_What is expected_.
Filter the material below so that only lines containing "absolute" remain.

_Information shown_.
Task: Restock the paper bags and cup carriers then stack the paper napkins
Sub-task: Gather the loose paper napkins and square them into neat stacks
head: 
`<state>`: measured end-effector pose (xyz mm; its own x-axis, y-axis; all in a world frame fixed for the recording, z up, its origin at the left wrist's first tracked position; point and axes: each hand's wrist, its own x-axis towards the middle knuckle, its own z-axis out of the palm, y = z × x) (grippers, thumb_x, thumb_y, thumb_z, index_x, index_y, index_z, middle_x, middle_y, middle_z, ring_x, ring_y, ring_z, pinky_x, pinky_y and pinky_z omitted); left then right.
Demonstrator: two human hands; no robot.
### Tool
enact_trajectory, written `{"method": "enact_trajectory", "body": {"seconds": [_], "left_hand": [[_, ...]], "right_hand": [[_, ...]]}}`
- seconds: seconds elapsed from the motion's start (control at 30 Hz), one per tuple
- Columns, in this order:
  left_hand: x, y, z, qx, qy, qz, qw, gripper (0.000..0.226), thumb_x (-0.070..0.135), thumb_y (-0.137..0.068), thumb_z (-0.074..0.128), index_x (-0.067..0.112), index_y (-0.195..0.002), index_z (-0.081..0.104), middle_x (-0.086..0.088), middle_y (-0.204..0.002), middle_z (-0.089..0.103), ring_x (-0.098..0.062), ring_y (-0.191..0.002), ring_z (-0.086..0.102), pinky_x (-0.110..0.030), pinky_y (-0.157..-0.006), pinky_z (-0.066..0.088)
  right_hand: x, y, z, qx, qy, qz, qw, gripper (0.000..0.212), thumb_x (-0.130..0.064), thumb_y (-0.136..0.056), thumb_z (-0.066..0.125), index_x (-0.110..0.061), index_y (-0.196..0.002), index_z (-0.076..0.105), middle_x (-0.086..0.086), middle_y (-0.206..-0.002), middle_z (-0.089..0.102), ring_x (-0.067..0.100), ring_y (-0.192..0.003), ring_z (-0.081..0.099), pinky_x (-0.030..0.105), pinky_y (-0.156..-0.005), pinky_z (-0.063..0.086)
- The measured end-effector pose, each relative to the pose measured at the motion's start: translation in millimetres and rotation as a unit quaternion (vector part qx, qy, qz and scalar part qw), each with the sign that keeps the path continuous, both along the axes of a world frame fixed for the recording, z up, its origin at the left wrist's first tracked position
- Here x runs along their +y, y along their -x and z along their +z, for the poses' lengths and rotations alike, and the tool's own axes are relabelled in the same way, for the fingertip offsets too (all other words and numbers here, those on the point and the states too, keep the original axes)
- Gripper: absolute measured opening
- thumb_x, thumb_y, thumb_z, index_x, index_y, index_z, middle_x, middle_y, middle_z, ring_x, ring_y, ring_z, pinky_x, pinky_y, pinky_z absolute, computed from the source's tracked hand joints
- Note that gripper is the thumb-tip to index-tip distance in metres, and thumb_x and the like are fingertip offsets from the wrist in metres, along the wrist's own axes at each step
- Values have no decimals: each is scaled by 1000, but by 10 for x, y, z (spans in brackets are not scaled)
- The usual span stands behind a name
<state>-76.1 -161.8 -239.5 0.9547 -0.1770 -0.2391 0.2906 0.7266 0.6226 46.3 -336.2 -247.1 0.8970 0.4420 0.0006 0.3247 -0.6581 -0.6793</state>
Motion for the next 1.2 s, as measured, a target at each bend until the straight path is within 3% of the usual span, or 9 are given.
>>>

_Response box_.
- Gripper: absolute measured opening
- thumb_x, thumb_y, thumb_z, index_x, index_y, index_z, middle_x, middle_y, middle_z, ring_x, ring_y, ring_z, pinky_x, pinky_y, pinky_z absolute, computed from the source's tracked hand joints

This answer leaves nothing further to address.